LRFD Calibration of Internal Limit States for Polymer Strap MSE Walls

Abstract

The paper demonstrates load and resistance factor design (LRFD) calibration for tensile strength, connection strength, pullout, and soil failure internal stability limit states for polyester strap mechanically stabilized earth (MSE) walls using a reliability theory-based approach. The calibrations are carried out using the simplified and stiffness methods to compute tensile loads and the pullout and connection models found in current LRFD specifications for MSE walls. LRFD calibration is also carried out for the soil failure limit, which is unique to the stiffness method. Computed resistance factors in combination with code-specified load factors are compiled in tables based on US and Canadian LRFD practice. Recommended resistance factors are provided for both jurisdictions.

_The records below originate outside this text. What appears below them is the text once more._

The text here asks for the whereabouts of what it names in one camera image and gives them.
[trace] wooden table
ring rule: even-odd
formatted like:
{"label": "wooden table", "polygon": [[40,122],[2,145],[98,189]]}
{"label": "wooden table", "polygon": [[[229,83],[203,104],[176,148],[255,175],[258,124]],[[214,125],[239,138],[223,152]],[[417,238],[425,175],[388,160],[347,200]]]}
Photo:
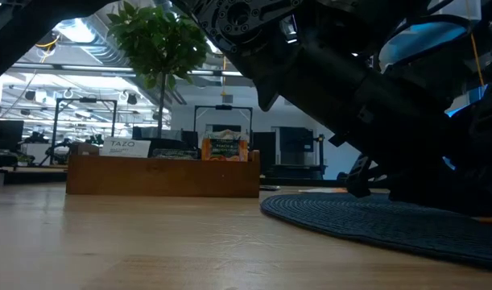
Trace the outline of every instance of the wooden table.
{"label": "wooden table", "polygon": [[0,289],[492,289],[491,272],[303,230],[257,199],[64,191],[0,192]]}

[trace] wooden box
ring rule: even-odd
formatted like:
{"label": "wooden box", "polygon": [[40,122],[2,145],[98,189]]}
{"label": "wooden box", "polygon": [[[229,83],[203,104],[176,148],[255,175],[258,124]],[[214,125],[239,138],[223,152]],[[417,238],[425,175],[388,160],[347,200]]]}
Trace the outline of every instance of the wooden box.
{"label": "wooden box", "polygon": [[260,164],[71,155],[67,194],[159,197],[257,197]]}

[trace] green leaves
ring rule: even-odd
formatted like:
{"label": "green leaves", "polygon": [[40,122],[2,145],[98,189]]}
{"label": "green leaves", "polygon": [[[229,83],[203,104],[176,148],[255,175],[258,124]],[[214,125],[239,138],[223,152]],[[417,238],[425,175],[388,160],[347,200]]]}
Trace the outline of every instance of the green leaves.
{"label": "green leaves", "polygon": [[108,17],[108,35],[114,36],[148,89],[160,85],[161,73],[167,75],[166,85],[171,89],[176,85],[174,76],[192,83],[188,72],[206,60],[205,34],[186,16],[177,19],[161,6],[135,8],[124,2],[118,14]]}
{"label": "green leaves", "polygon": [[170,22],[170,23],[175,23],[176,22],[176,17],[174,16],[173,13],[171,12],[167,12],[165,14],[165,16],[167,17],[167,20]]}
{"label": "green leaves", "polygon": [[146,86],[146,89],[153,89],[156,86],[156,77],[149,75],[146,76],[144,80],[144,85]]}
{"label": "green leaves", "polygon": [[124,11],[130,16],[134,15],[134,13],[136,12],[133,5],[131,5],[127,1],[124,1]]}
{"label": "green leaves", "polygon": [[107,16],[110,19],[110,21],[112,22],[112,24],[123,23],[123,21],[121,20],[121,18],[118,15],[115,15],[115,14],[107,14]]}
{"label": "green leaves", "polygon": [[167,86],[169,89],[174,89],[174,86],[176,86],[176,79],[171,74],[167,76]]}

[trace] orange wire
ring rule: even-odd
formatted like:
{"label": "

Actual margins of safety expressed as a reliability index are calculated using current and proposed new resistance factors for the case when each limit state is just satisfied. Example designs are provided to show the impact on reinforcement demand when using different load models in combination with current and proposed new resistance factors. Mechanically stabilized earth walls are a proven technology to perform the soil retaining wall function and are ubiquitous on the civil engineering earthworks landscape. These systems can be constructed for much less cost than competing concrete wall solutions. The signature feature of these wall structures is the use of horizontal layers of geosynthetic (polymeric) reinforcement, steel straps, and steel grids to stiffen and strengthen the backfill soil behind the wall facing. The authoritative US and Canadian sources for the design of these systems adopt the load and resistance factor design approach for design. Mechanically stabilized earth walls constructed with polyester strap reinforcement are now gaining traction as another type of these systems. At the time the work in this paper began, the calculation of the resistance factors for the internal stability design of these systems within the North American load and resistance factor design framework had not been carried out. This paper fills that gap. In addition, this paper provides guidance and examples to produce designs that satisfy a minimum acceptable level of safety.